TASK DIRECTIONS –
Please copy the data below exactly; none of the pictures in it belong in the copy.

══════════════════════════════

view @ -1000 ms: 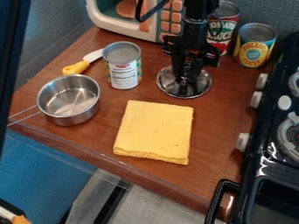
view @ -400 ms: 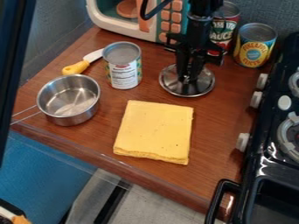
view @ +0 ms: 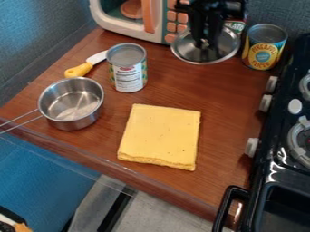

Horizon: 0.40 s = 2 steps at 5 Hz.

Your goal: Put the pot lid on the table over the pot on the bottom left of the table

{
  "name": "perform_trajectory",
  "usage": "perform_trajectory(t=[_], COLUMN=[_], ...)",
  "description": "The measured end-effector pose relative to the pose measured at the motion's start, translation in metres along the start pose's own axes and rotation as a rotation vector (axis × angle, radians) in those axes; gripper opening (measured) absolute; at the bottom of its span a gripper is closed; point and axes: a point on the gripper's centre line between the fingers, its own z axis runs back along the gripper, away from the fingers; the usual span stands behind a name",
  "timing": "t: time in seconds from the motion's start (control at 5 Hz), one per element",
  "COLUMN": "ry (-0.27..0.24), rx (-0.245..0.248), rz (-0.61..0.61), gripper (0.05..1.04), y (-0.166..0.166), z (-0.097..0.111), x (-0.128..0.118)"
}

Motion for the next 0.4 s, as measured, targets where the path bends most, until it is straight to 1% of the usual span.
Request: perform_trajectory(t=[0.2,0.4], ry=[-0.005,-0.006], rx=[-0.001,0.007], rz=[0.033,0.08], gripper=[0.28,0.28], y=[0.029,0.062], z=[0.016,0.022], x=[-0.034,-0.069])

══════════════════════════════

WRITTEN ANSWER –
view @ -1000 ms: 
view @ -400 ms: 
view @ +0 ms: 

Horizon: 0.40 s = 2 steps at 5 Hz.

Your goal: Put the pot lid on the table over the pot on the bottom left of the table

{
  "name": "perform_trajectory",
  "usage": "perform_trajectory(t=[_], COLUMN=[_], ...)",
  "description": "The measured end-effector pose relative to the pose measured at the motion's start, translation in metres along the start pose's own axes and rotation as a rotation vector (axis × angle, radians) in those axes; gripper opening (measured) absolute; at the bottom of its span a gripper is closed; point and axes: a point on the gripper's centre line between the fingers, its own z axis runs back along the gripper, away from the fingers; the usual span stands behind a name",
  "timing": "t: time in seconds from the motion's start (control at 5 Hz), one per element",
  "COLUMN": "ry (-0.27..0.24), rx (-0.245..0.248), rz (-0.61..0.61), gripper (0.05..1.04), y (-0.166..0.166), z (-0.097..0.111), x (-0.128..0.118)"
}

Motion for the next 0.4 s, as measured, targets where the path bends most, until it is straight to 1% of the usual span.
Request: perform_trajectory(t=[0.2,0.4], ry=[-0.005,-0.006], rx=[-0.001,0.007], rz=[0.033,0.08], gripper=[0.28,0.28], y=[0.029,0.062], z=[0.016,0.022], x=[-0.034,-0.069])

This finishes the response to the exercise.